Start of Dataset extract

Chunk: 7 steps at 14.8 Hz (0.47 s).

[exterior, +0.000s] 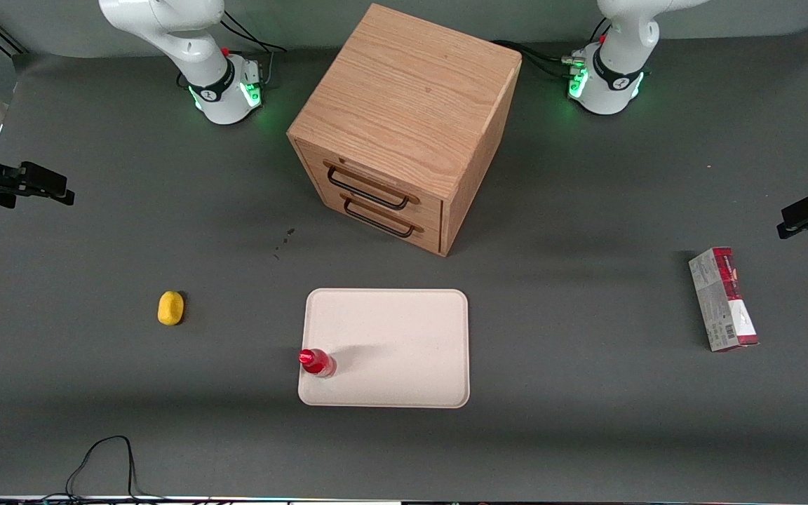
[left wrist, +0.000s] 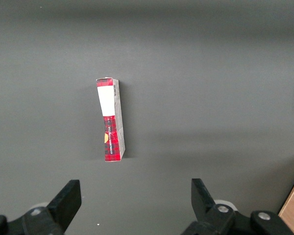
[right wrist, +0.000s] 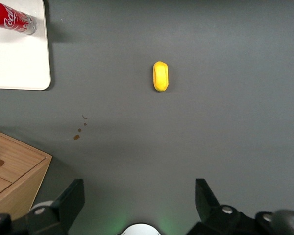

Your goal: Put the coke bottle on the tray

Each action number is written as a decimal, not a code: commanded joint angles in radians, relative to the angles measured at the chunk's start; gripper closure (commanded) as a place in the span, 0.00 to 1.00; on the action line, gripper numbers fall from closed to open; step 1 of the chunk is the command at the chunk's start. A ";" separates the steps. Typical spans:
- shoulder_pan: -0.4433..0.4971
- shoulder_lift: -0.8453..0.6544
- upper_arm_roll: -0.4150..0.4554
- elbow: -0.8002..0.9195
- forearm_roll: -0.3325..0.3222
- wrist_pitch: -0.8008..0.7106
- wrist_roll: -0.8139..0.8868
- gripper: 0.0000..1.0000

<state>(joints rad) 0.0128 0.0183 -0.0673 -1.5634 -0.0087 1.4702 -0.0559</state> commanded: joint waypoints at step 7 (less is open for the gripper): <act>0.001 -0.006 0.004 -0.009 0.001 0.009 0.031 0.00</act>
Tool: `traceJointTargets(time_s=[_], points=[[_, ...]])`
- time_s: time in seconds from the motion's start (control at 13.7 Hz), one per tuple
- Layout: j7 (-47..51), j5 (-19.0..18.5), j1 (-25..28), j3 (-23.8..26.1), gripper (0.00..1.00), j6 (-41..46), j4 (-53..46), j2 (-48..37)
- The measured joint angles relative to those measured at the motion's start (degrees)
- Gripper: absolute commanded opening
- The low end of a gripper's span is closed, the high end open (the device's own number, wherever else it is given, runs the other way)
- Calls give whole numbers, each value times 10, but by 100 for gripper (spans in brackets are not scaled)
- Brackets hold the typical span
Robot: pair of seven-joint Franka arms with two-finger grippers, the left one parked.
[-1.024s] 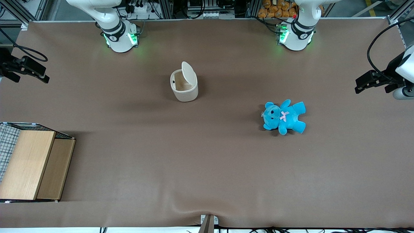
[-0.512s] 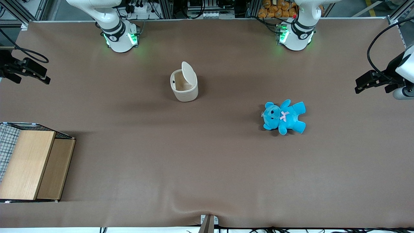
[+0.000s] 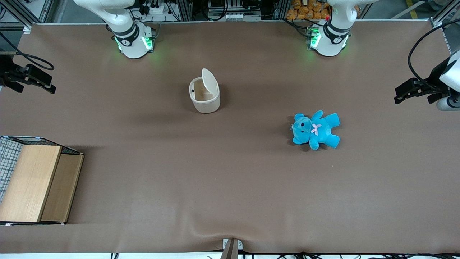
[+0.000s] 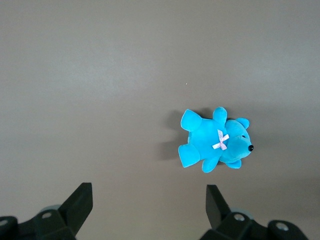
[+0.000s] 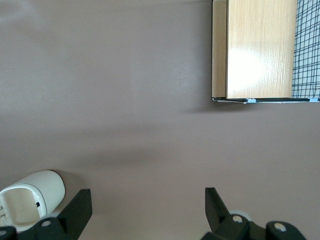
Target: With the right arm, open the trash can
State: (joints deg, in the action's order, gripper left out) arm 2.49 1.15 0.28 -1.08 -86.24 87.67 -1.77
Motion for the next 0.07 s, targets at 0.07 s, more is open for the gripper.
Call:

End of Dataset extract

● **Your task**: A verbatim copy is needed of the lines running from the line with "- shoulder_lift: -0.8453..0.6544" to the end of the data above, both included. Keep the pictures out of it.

● **Written response**:
- shoulder_lift: -0.8453..0.6544
- upper_arm_roll: -0.4150..0.4554
- elbow: -0.8002..0.9195
- forearm_roll: -0.3325..0.3222
- wrist_pitch: -0.8008..0.7106
- wrist_roll: -0.8139..0.8868
- gripper: 0.0000..1.0000

<state>(joints rad) 0.0128 0.0183 -0.0673 -1.5634 -0.0087 1.4702 -0.0559</state> commanded: joint waypoints at step 7 (less is open for the gripper): <act>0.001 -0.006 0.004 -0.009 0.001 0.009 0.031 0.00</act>
Tool: `traceJointTargets(time_s=[_], points=[[_, ...]])`
- time_s: time in seconds from the motion's start (control at 13.7 Hz), one per tuple
- Layout: j7 (-47..51), j5 (-19.0..18.5), j1 (-25..28), j3 (-23.8..26.1), gripper (0.00..1.00), j6 (-41..46), j4 (-53..46), j2 (-48..37)
- The measured joint angles relative to those measured at the motion's start (degrees)
- Gripper: absolute commanded opening
- The low end of a gripper's span is closed, the high end open (the device's own number, wherever else it is given, runs the other way)
- Calls give whole numbers, each value times 10, but by 100 for gripper (spans in brackets are not scaled)
- Brackets hold the typical span
Robot: pair of seven-joint Franka arms with two-finger grippers, the left one parked.
[-1.024s] 
[-0.512s] 
[+0.000s] 
[+0.000s] 
[+0.000s] 
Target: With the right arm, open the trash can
State: (joints deg, in the action's order, gripper left out) arm 2.49 1.15 0.28 -1.08 -86.24 87.67 -1.77
Motion for the next 0.07 s, targets at 0.07 s, more is open for the gripper.
Call:

The work on this exercise has been finished.